An example of the flow is in the behave test in file ./bddtests/peer_basic.feature
( search for string "#680") . We run this test through all 3 PBFT variations batch/classic/sieve and do a similar flow to what you are doing:
This should be addressed by #1000 and related PRs.
This should be fixed in latest master. Please confirm and close if you can no longer reproduce this bug.
@corecode I confirmed that the issue is reproduced on the latest code, with the commit level - 80337e286d9c3a910346d3858e84e0729dc71e51 (this should be the version after the merge of PR #1325)
Oh I see. The crashed peer will eventually catch up. You are not guaranteed to always read the most recent state on every peer. To verify that, keep submitting transactions (say, 100).
@corecode I tried 200 transactions but still the peers do not sync. Checkpoint period K=10 in hyperledger/fabric/consensus/obcpbft/config.yaml. BTW, security & privacy are enabled on our environment, if that would make a difference.
@sachikoy could you run this behave test ?
in directory ./fabric/bddtests, run behave -n "#680" -D logs-y
@tuand27613 behave failed with an error. I think it is because there is no file "../peer/peer".
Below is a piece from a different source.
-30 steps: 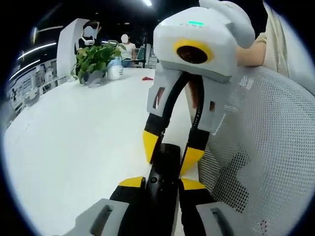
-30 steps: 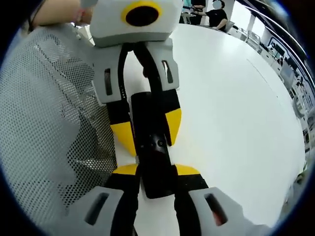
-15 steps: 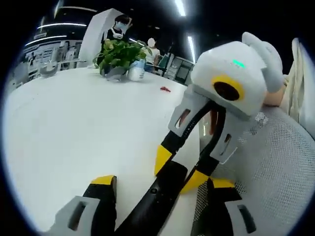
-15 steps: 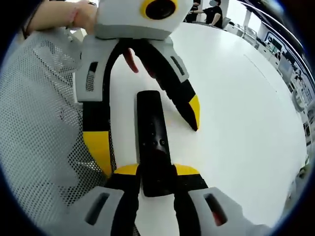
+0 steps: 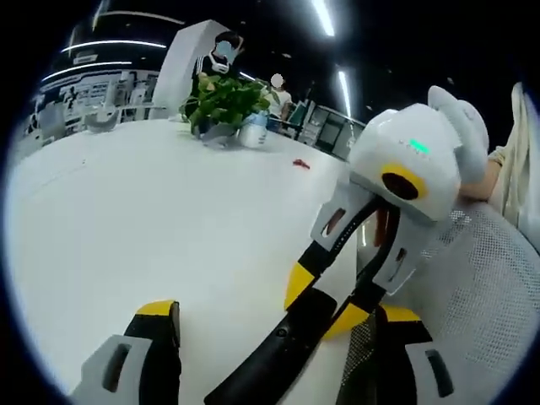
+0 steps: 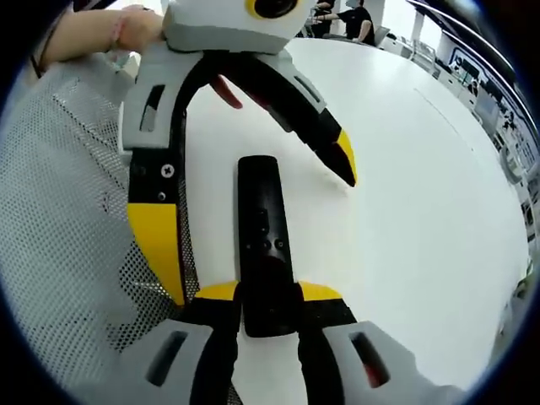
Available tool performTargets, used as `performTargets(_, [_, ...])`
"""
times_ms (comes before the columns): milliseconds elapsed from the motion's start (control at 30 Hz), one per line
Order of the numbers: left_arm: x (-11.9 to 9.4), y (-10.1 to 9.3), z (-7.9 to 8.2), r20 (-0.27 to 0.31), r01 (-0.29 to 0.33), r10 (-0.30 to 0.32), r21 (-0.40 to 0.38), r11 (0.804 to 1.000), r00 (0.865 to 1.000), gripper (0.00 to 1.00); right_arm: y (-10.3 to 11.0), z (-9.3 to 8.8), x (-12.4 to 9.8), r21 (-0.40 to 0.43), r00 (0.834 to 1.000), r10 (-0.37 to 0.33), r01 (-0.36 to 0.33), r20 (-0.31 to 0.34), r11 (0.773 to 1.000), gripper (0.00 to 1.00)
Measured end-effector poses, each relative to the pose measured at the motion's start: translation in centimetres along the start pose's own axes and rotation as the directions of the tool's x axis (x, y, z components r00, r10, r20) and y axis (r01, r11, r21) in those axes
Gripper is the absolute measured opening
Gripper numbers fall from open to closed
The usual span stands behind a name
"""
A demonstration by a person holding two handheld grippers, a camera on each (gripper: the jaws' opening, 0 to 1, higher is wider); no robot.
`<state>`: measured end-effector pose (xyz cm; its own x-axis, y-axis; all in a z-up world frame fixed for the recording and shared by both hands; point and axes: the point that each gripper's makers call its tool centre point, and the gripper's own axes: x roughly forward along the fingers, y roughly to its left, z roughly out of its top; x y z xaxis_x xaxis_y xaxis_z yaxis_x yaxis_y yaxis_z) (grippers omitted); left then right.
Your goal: Press the specified remote control buttons in sequence, fully releasing each button before pressing the next.
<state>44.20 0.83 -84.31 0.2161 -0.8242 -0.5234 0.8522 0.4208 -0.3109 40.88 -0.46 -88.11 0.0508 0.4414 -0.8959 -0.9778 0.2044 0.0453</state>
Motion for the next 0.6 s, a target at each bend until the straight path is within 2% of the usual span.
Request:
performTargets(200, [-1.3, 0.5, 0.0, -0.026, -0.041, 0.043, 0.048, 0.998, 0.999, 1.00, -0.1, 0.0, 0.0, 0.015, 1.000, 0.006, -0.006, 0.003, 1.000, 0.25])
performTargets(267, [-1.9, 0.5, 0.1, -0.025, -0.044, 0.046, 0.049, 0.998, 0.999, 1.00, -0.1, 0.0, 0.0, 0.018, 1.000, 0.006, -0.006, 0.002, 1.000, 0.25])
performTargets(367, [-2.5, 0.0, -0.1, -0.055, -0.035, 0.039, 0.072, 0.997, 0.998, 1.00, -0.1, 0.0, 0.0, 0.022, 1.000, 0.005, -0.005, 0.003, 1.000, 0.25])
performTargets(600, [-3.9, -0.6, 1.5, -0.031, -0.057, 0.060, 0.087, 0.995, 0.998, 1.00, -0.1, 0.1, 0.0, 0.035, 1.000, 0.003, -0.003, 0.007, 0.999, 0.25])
Exception OSError: [Errno 2] No such file or directory
Traceback (most recent call last):
File "/usr/local/bin/behave", line 11, in
Do you have the docker images for peer and membersrvc ? You might have to do
before behave can run.
I am seeing when running behave #680 where the stopped and re-started peer is not catching up.
Looking at logs now. It's actually running sieve but I think the logic is pretty similar to the batch case.
Could you still try to see if you can run behave #680 in your environment ?
it turns out that the error I ran into with behave #680 is because state transfer has not completed when I issued the query. I added a small wait period between the last invoke operation and the query and I'm now able to run the test multiple times with no issue.
@sachikoy , I would still like to see if you're able to run the behave test.
@tuand27613 I could not run the command "go test github.com/hyperledger/fabric/core/container -run=BuildImage_Peer" and get the error as below. I think it is because the files are not cloned from github but bulk copied. --- FAIL: TestVM_BuildImage_Peer (8.85s) vm_test.go:79: Error building Peer container: Tag latest not found in repository docker.io/openblockchain/baseimage
@mrshah-at-ibm can you help run the behave test on our cloud environment?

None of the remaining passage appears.